Member of the Rhode Island House of Representatives from the 20th district
- In office 4 January 2005 – 4 January 2011
- Preceded by: Paul V. Sherlock (D-20)
- Succeeded by: David Bennett (D-20)

Personal details
- Born: January 27, 1939 (age 87)
- Party: Democratic
- Spouse: Ann
- Children: Marcus, Jessica, Joshua
- Alma mater: Providence College, Brown University
- Profession: Businessman, Auto body shop owner

= Alfred A. Gemma =

American politician

Alfred A. Gemma (born 1939) is an American politician who is a former Democratic member of the Rhode Island House of Representatives, representing the 20th District from 2005, following his special election victory to fill the seat of the deceased Representative Paul V. Sherlock, to January 2011. Gemma had previously served on the City Council of Warwick, Rhode Island.

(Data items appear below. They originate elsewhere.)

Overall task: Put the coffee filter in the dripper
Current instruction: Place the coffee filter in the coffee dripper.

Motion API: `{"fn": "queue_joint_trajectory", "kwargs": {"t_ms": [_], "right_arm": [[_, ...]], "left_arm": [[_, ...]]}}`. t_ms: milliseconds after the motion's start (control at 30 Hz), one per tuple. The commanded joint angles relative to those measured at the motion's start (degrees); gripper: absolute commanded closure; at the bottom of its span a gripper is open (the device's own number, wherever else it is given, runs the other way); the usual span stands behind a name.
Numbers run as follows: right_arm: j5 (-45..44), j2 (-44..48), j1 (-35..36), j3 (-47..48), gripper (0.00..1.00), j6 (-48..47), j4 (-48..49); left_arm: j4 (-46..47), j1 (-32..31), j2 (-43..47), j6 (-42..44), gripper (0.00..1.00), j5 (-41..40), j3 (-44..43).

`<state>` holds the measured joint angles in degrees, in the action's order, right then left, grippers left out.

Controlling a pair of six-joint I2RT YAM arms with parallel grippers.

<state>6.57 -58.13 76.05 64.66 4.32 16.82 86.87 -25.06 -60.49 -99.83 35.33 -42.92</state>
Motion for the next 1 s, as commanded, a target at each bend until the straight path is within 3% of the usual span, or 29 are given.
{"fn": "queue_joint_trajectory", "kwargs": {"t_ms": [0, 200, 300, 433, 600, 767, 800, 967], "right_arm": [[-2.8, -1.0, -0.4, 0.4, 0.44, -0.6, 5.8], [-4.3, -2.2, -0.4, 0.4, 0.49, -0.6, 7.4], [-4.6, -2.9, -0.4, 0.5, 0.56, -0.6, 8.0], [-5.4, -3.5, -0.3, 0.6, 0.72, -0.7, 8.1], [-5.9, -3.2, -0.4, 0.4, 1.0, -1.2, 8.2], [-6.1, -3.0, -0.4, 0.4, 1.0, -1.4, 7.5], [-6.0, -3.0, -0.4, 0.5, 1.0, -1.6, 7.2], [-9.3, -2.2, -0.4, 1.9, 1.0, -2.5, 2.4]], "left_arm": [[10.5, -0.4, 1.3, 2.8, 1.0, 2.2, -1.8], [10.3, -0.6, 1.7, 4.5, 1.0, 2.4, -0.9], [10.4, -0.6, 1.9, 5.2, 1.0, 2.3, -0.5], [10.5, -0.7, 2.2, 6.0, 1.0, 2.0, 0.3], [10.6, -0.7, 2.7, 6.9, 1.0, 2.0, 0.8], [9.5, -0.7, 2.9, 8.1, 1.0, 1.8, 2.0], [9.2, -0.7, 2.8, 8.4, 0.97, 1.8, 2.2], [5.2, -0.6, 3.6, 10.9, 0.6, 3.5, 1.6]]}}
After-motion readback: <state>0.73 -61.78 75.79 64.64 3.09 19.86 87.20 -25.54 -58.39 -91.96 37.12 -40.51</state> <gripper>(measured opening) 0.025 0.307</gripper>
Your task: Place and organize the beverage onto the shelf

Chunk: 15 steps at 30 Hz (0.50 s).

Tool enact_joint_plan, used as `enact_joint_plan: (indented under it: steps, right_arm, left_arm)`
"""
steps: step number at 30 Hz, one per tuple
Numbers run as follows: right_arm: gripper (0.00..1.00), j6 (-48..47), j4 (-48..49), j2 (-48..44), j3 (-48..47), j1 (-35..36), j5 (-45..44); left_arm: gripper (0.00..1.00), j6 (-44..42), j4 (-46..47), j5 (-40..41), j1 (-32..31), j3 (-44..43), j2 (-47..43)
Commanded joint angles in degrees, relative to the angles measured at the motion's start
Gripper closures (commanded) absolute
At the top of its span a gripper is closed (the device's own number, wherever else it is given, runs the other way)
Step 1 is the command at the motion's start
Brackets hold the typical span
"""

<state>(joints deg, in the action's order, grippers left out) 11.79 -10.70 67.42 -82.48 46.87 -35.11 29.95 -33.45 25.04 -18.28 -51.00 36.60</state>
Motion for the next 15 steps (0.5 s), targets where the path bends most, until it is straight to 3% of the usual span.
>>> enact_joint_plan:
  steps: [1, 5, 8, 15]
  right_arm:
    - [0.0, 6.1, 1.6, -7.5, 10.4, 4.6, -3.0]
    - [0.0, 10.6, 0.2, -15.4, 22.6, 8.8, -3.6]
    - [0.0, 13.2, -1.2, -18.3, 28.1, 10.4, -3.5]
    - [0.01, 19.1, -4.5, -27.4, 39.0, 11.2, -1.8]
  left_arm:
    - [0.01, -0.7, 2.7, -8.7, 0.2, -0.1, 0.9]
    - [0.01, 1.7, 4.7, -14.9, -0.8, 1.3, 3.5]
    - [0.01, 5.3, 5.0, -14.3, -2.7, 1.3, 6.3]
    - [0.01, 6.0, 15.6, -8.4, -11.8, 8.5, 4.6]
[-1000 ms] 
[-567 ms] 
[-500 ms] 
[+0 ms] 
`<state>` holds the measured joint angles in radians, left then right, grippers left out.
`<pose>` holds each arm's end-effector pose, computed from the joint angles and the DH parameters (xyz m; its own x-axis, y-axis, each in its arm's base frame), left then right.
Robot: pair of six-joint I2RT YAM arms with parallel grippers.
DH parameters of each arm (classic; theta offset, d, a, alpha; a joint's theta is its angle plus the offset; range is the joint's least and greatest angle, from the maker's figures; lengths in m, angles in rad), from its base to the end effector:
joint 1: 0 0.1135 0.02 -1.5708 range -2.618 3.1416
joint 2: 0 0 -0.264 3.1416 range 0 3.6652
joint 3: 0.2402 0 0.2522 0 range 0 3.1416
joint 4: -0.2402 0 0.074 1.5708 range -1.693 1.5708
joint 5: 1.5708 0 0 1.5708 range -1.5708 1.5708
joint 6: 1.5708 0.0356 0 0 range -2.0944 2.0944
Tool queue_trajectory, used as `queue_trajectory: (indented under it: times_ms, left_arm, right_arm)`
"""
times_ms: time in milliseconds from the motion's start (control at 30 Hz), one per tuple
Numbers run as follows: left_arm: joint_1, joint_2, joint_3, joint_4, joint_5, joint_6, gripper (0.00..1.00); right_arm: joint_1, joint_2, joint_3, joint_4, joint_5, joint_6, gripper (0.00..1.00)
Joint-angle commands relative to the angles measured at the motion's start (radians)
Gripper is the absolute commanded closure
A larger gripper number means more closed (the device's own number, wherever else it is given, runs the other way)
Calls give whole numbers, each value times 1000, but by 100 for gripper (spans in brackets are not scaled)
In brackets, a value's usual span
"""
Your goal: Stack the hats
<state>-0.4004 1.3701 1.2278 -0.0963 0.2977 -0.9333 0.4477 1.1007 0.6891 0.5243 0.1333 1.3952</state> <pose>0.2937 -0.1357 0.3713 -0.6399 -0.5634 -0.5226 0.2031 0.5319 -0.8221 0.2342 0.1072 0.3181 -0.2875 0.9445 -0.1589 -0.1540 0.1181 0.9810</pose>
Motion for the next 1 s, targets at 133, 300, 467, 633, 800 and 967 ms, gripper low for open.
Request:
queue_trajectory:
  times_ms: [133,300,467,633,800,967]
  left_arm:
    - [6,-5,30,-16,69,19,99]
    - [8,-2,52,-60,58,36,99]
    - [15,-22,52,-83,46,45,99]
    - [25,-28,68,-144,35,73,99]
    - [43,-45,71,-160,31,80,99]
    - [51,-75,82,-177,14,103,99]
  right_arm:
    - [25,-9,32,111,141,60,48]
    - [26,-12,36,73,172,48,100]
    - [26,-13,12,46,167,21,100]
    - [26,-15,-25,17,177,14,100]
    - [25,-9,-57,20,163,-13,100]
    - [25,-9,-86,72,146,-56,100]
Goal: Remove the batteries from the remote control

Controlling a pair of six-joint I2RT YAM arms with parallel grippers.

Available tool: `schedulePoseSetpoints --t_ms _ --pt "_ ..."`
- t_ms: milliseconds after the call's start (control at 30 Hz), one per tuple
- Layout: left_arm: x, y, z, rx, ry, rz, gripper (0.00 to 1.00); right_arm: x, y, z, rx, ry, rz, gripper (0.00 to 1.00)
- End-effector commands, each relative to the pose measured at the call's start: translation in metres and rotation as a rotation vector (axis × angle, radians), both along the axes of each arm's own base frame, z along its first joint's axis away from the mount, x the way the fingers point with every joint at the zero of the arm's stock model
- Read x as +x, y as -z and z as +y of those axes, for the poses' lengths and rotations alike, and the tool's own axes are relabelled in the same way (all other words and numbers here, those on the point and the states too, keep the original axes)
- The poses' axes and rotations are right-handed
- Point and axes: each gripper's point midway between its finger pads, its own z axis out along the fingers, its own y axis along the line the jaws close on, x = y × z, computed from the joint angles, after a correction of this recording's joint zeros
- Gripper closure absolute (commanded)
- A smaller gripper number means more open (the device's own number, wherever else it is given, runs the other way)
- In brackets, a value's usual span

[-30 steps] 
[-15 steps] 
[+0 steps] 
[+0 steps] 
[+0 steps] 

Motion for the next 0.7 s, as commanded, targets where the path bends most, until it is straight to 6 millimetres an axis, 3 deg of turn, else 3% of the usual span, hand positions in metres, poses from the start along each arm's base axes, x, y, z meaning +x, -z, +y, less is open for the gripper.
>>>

During the 2009-2010 sessions, he served on the House Committees on Corporation, Separation of Powers, Veterans Affairs and Oversight, and served Deputy Majority Leader. Gemma lost his bid for reelection in the 14 September 2010 Democratic primary to David A. Bennett, who went on to be elected in the 2 November general election.

Gemma is an auto body shop owner, currently owning Al Gemma's Auto Body in Warwick RI. He previously owned Courtland Auto Body in Providence RI.